Lines with "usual": please show every one of them from the listing below.

:::

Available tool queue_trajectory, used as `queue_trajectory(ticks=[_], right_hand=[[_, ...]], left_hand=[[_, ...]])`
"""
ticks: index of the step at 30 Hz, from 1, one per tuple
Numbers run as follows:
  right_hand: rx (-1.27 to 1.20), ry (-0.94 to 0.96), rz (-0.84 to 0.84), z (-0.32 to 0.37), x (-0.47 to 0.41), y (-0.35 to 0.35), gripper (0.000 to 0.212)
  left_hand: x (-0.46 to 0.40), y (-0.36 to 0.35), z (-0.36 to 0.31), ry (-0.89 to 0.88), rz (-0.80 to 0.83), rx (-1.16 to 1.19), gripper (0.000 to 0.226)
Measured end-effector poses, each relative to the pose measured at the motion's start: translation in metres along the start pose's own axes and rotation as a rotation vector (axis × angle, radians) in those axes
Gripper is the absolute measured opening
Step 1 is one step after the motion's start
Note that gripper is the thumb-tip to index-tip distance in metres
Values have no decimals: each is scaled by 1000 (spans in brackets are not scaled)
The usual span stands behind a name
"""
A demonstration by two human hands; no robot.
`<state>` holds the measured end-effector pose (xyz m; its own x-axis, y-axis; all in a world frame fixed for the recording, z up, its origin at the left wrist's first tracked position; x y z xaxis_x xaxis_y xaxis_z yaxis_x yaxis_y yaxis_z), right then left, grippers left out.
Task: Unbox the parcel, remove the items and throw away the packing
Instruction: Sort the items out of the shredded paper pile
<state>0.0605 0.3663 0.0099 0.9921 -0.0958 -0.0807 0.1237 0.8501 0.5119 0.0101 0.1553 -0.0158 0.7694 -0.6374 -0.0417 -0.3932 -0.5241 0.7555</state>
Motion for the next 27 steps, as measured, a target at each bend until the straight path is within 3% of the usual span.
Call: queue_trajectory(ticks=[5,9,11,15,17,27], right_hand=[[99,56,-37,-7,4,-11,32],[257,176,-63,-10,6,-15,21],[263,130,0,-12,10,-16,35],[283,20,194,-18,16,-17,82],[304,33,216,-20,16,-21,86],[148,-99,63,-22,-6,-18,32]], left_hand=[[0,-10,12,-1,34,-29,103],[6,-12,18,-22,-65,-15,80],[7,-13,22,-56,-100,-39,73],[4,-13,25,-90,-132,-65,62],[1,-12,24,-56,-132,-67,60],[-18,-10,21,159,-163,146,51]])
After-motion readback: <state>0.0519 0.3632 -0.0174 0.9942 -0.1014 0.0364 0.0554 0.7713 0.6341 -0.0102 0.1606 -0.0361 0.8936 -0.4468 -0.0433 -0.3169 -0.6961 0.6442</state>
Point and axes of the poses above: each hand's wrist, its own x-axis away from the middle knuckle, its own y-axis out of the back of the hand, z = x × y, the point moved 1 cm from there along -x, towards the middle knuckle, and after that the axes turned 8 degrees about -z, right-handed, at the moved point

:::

▸ **SOLUTION TO THIS TASK**:
The usual span stands behind a name
Motion for the next 27 steps, as measured, a target at each bend until the straight path is within 3% of the usual span.

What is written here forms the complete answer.